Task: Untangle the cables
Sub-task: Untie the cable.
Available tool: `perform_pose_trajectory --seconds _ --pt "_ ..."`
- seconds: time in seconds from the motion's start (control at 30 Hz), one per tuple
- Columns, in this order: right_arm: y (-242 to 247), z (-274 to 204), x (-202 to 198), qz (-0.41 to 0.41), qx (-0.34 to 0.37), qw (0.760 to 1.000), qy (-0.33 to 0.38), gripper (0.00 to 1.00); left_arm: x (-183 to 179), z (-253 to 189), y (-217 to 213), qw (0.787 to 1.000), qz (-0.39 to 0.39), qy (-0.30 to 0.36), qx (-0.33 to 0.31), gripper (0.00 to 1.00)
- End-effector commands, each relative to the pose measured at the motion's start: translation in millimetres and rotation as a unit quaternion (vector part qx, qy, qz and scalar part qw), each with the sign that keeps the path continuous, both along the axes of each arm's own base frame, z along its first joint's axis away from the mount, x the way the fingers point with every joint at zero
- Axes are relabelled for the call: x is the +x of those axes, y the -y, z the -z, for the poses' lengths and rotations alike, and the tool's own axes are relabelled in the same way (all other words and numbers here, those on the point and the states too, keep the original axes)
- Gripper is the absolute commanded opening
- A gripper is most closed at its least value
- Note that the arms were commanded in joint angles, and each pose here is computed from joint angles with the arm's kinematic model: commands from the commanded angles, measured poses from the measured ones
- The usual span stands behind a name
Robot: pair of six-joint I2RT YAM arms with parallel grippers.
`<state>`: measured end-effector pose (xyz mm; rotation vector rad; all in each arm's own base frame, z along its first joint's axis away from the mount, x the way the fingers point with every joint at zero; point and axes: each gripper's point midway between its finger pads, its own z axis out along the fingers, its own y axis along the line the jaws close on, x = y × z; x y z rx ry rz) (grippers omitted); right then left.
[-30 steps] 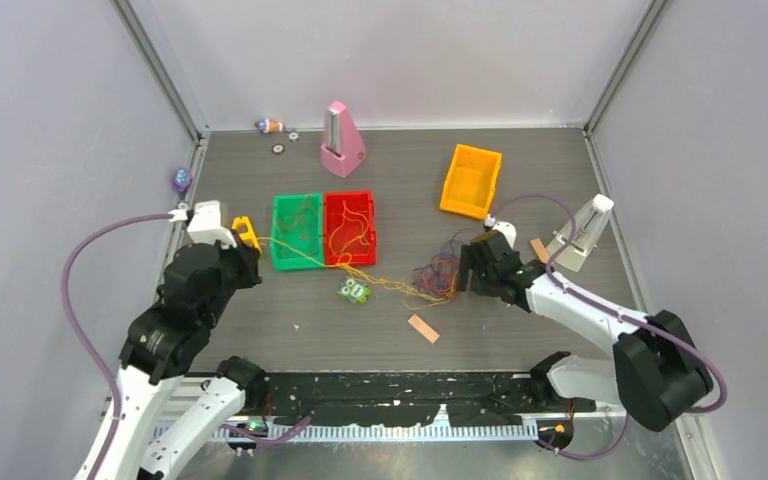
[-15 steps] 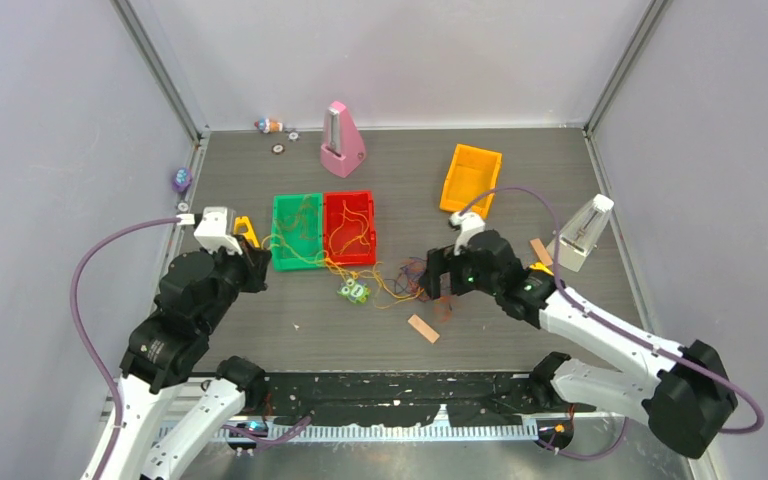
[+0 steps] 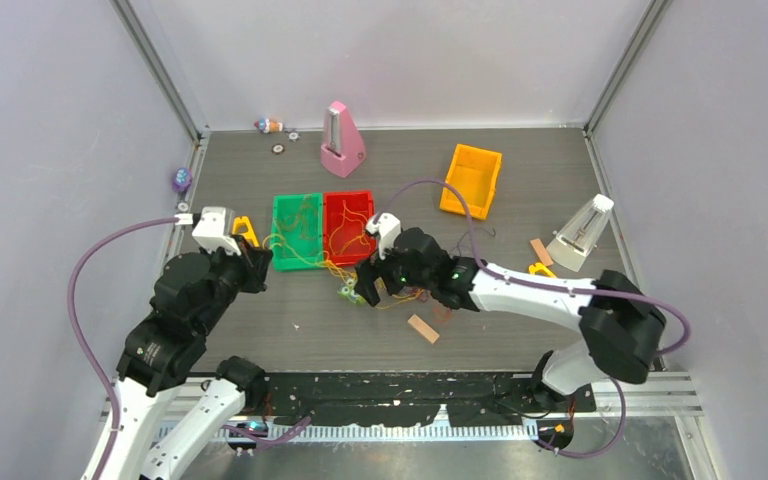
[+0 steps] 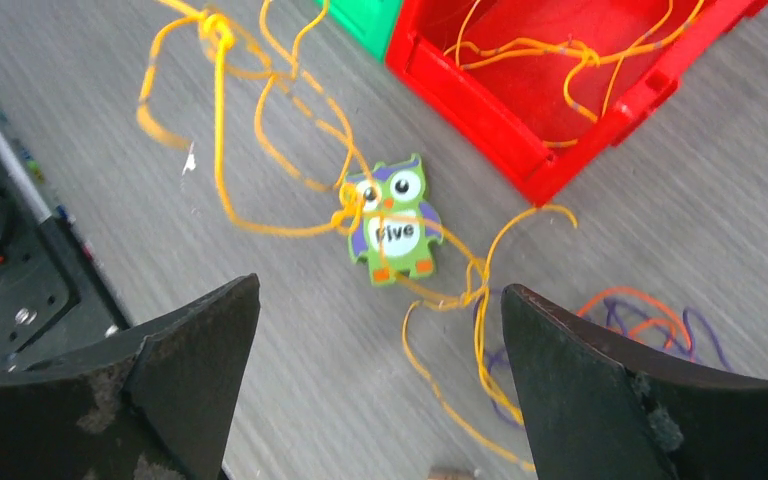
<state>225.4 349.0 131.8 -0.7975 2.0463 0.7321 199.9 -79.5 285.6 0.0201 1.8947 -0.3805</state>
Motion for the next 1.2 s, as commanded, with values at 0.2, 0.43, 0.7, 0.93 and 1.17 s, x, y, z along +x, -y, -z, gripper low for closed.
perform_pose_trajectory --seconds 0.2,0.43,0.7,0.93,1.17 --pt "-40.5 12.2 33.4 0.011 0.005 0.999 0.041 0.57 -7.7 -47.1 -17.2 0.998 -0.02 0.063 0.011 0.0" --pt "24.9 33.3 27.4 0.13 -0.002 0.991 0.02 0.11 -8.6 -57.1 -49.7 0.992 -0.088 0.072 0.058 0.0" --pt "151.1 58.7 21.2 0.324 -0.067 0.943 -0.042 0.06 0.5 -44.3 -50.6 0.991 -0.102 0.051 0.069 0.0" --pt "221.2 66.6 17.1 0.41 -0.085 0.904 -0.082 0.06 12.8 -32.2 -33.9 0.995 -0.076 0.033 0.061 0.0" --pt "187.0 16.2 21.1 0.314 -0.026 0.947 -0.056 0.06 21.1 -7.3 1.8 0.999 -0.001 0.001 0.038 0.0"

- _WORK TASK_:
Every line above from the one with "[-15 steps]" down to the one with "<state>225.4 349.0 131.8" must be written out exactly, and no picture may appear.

- _TASK ANSWER_:
[-15 steps] 
[+0 steps] 
[+0 steps] 
<state>225.4 349.0 131.8 -0.7975 2.0463 0.7321 199.9 -79.5 285.6 0.0201 1.8947 -0.3805</state>

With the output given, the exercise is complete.